Task to carry out:
The answer must be an exact copy of the lines from the one containing "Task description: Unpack" through the final line of the material, both included, and nothing else.

■ ■ ■ ■ ■

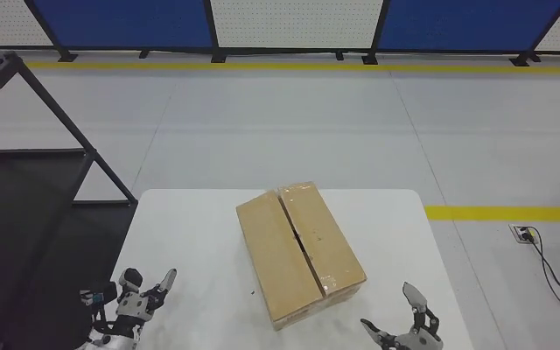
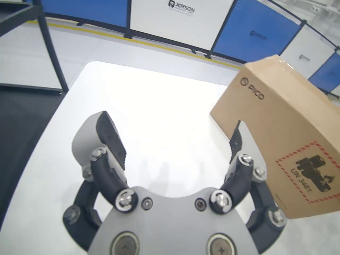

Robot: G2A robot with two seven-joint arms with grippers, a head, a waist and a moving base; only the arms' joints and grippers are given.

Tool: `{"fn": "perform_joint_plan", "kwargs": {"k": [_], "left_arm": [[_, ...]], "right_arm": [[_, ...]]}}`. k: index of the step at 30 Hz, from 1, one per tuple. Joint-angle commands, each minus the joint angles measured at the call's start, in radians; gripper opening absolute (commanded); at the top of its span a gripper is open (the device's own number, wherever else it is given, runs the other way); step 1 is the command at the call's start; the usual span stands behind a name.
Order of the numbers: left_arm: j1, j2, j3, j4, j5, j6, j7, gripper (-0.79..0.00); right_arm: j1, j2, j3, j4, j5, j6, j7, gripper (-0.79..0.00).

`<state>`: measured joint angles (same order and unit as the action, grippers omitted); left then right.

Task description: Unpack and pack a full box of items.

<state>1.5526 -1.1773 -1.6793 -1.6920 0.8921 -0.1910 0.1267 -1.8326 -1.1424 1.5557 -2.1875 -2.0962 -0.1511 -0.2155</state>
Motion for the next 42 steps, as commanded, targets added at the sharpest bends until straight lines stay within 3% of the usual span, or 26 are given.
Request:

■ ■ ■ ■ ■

Completed exercise:
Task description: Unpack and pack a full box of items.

<state>1.5526 -1.1773 -1.6793 -1.6920 0.8921 -0.1910 0.1267 -1.8326 -1.1424 1.5557 -2.1875 -2.0962 -0.1511 -0.2155</state>
Motion for the next 42 steps, as commanded, targets added at the sharpest bends until straight lines stay within 3% of the usual span, or 26 are given.
Request:

The output given is complete.